The bridge, she was stuck, it failed. She fell. The pain from her leg pulsed again and left her gasping.
Petal heaved herself to sit up, arms trembling with the effort, to look.
The canyon walls loomed overhead, coming straight up from the smooth stone ground. Well, not that smooth. Furrows as wide as her fist randomly pocketed the ground, bursting with golden flowers. Oddly wide holes were scattered throughout the walls.
A shudder went through her when she finally got the courage to look at her leg. It was bent. Just below the knee. The damned right paw angled abruptly to the side. Her toes wouldn’t move. She struggled to keep her meager breakfast down the longer she looked. Limbs shouldn’t do that.
Then came the frantic calls as two bodies descended upon her.
“Olive!” She gasped when the pup slid to his knees and pulled her into a hug. Tears from pain and relief dripped down her cheeks.

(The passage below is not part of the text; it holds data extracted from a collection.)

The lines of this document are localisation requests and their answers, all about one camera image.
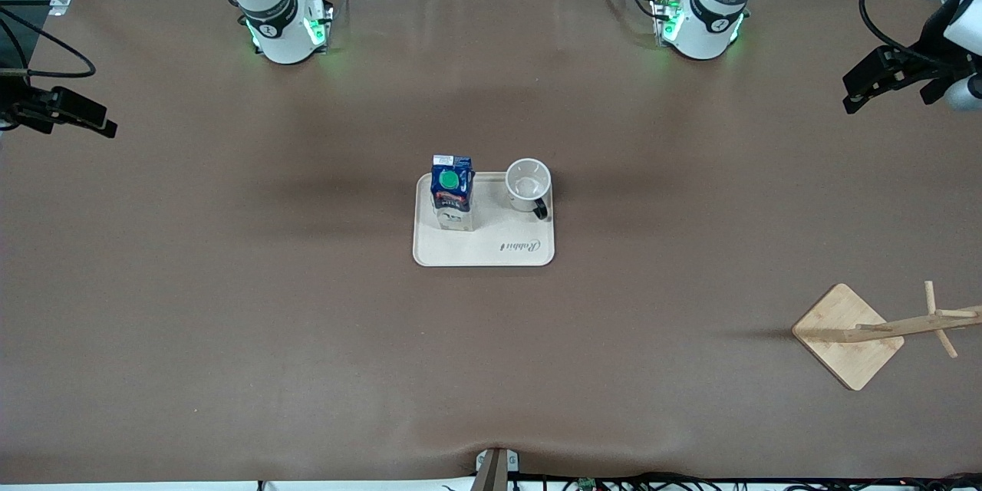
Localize white smiley mug black handle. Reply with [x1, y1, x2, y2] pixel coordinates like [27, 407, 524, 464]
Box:
[505, 158, 552, 220]

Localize white rectangular tray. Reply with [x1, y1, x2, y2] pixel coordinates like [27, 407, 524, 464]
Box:
[413, 172, 555, 268]

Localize wooden mug stand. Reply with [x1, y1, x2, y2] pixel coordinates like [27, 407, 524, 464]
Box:
[792, 281, 982, 391]

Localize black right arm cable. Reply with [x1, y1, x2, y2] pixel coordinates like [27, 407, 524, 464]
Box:
[0, 6, 97, 81]

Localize black cables along table edge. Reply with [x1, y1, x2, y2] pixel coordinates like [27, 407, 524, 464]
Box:
[510, 471, 982, 491]

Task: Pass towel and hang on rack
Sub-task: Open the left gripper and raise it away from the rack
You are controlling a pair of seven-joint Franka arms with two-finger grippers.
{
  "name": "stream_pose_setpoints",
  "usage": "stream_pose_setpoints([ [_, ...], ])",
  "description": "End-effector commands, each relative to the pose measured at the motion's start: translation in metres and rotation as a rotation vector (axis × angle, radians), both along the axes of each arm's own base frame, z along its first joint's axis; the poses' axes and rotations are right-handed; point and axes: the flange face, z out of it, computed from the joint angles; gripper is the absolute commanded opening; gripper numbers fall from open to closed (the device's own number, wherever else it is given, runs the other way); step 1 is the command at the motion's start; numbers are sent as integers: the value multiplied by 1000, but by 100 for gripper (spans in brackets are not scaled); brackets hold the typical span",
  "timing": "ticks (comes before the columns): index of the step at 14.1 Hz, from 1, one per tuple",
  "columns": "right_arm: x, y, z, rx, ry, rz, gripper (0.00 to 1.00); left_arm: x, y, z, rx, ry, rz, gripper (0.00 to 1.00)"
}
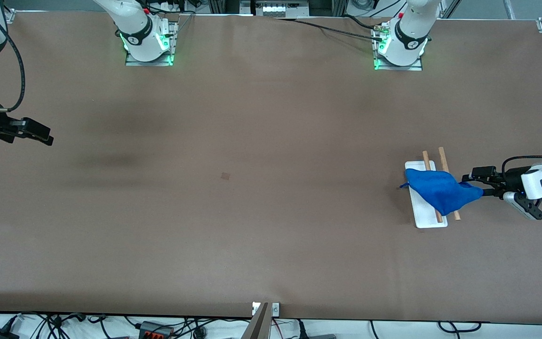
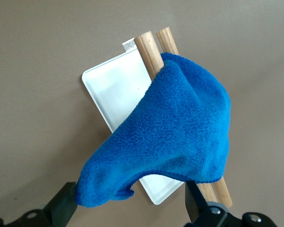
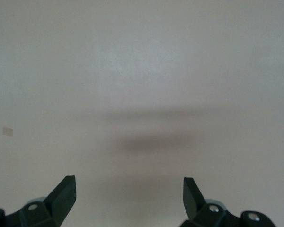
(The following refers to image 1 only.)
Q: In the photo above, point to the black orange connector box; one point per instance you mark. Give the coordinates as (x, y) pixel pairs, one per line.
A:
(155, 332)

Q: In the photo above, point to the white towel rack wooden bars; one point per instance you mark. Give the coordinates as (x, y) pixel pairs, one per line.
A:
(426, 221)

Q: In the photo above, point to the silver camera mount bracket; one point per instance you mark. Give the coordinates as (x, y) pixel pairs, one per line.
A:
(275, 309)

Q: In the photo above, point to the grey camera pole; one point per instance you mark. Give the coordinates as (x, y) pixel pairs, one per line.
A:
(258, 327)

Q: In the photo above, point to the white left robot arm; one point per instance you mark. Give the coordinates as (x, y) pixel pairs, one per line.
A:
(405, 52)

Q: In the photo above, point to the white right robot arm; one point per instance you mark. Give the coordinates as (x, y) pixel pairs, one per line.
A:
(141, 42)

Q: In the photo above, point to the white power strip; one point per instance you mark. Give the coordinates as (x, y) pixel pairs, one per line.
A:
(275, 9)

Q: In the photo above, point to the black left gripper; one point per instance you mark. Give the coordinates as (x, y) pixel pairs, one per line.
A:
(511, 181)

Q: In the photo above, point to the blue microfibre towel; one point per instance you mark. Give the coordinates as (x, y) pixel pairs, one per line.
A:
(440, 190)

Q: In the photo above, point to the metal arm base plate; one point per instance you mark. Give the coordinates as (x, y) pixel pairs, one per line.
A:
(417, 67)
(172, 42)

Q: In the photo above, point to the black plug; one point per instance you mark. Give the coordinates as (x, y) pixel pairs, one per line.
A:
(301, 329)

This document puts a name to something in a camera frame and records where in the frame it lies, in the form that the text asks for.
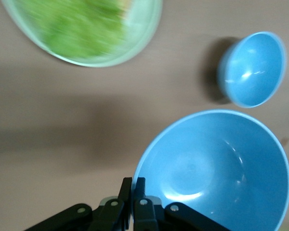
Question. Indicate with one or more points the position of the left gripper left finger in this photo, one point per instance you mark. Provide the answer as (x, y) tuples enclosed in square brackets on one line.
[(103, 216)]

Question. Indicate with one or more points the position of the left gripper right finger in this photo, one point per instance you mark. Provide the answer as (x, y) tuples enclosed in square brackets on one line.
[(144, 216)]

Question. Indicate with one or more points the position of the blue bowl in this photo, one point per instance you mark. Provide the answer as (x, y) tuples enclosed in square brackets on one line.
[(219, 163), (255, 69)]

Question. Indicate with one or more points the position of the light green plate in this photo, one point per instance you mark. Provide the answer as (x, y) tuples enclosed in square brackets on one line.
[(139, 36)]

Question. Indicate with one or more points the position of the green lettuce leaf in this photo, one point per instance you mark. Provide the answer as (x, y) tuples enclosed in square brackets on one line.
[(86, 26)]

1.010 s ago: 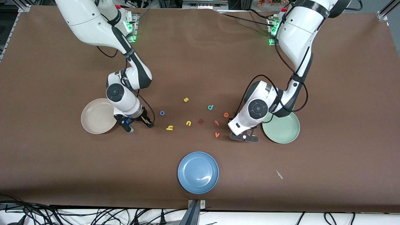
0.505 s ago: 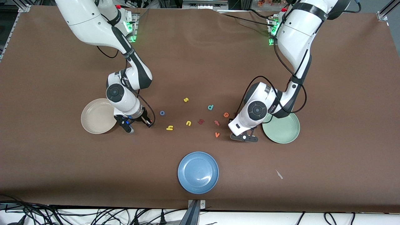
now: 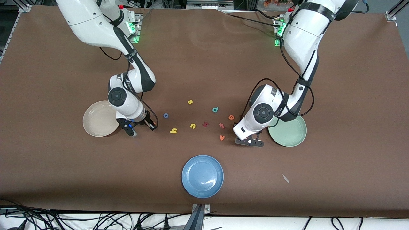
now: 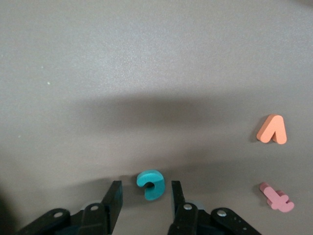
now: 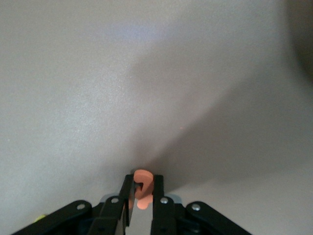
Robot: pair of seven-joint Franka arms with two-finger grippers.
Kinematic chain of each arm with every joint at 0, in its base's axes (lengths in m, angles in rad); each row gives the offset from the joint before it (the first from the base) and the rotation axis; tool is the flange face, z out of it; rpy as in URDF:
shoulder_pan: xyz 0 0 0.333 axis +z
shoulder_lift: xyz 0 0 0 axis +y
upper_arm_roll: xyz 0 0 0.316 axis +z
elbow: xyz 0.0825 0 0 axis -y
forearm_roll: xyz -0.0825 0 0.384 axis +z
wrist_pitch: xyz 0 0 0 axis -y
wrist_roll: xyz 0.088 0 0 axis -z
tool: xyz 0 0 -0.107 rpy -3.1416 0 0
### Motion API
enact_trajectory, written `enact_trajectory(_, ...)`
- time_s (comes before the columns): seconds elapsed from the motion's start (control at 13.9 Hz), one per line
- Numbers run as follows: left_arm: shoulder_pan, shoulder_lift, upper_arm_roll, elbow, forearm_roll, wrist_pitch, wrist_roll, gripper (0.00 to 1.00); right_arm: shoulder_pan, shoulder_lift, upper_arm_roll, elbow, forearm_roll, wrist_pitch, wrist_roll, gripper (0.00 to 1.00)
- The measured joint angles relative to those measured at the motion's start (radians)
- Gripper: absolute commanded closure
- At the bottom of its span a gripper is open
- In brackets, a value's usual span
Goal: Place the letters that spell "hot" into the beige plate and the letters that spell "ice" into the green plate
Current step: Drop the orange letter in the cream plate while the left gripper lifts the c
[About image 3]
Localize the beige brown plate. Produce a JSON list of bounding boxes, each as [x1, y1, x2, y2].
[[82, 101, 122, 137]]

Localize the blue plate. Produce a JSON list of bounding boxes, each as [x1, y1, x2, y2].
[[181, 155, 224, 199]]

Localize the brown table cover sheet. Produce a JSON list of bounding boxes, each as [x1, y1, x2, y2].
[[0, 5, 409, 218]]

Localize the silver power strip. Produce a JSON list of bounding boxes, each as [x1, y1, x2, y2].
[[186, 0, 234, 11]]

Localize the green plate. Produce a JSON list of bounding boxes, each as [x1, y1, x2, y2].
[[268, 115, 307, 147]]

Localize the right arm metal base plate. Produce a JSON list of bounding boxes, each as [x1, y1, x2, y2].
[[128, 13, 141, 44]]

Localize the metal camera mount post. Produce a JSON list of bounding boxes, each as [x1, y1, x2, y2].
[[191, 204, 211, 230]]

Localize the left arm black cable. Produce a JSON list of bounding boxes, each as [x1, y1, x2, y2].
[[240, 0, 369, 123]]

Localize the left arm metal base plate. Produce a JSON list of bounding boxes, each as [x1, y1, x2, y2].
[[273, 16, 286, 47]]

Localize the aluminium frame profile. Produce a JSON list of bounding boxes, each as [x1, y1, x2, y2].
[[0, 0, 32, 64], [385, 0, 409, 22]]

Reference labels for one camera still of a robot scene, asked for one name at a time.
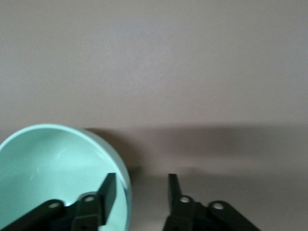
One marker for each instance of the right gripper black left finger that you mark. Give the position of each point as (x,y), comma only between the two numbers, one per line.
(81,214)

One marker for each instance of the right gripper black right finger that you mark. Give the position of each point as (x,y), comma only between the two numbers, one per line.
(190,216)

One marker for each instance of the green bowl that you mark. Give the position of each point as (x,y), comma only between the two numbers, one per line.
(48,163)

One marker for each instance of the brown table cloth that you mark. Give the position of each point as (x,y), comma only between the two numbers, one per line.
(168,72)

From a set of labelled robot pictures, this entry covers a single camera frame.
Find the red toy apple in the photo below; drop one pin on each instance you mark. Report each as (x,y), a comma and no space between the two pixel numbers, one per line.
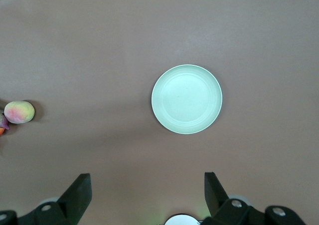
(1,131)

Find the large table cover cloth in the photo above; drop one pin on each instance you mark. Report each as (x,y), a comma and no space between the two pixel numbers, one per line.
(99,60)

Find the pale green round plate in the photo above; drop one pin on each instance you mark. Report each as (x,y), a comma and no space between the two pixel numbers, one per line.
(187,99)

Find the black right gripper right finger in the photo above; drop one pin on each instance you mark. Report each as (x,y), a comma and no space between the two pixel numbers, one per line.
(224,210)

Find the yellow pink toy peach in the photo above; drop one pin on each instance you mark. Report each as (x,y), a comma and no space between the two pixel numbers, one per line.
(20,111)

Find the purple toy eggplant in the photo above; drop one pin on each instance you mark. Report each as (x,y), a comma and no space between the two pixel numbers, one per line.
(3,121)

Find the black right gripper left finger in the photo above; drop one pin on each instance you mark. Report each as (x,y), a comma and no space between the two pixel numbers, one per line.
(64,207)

Any words of substance were lost in a panicked babble between them.
“Angry one, we must leave. We must leave now.” Persistence said in a stressed hiss.
Petal pulled from Olive and tried to focus. The Tokaan was anxiously pacing and watching the odd holes in the walls. It reminded her of the way the meerkat-birds knew when a predator was near but didn’t know from where.
“How would we leave? Your ‘good’ bridge is gone—” A thought occurred to her—“How did you get down?”
“We climbed.” Olive pointed behind her. She followed his finger and saw a rope ladder against the canyon wall. No, not a ladder, the bridge. The planks and ropes hung in a tangled mess stretching toward the canyon floor. The posts on the other side must have held.
Persistence lowered her raised tail with a deep breath. “Yes, yes. We climbed down and we can climb up. Quickly!”
“I can’t walk, let alone climb,” Petal incredulously admitted. Anger at the Tokaan, at herself, at the situation, had distracted her from the pulsing pain. But that could only last for so long.
Persistence finally truly looked at Petal’s leg. She blanched, grimaced, turned around and then vomited. The pup leaned back with an exclamation of disgust. Petal stared numbly as the Tokaan stayed bent over for several long moments.
“I will…I will carry you up,” she said, standing up and wiping her mouth on her shirt. Studiously avoiding eye contact with either Wolkins or the bent leg.
Olive snorted incredulously and Petal couldn’t help but agree. Before the argument could continue, a high-pitched clicking echoed through the canyon. Both Wolkins’ hackles involuntarily puffed up, as the noise continued.
“We woke them up. But this late in the season—they should be gone.” The Tokaan spun in place, trying to locate the source, but it seemed to come out of the stone itself.
“Woke what up?” Petal demanded as the rhythmic clicking grew louder.
A round head, a blue so dark it was almost black, slowly slid from one of the holes in the canyon wall. Two antennae tested the air, before turning in their direction. Mandibles as long as Olive was tall clacked together as the beast scented them.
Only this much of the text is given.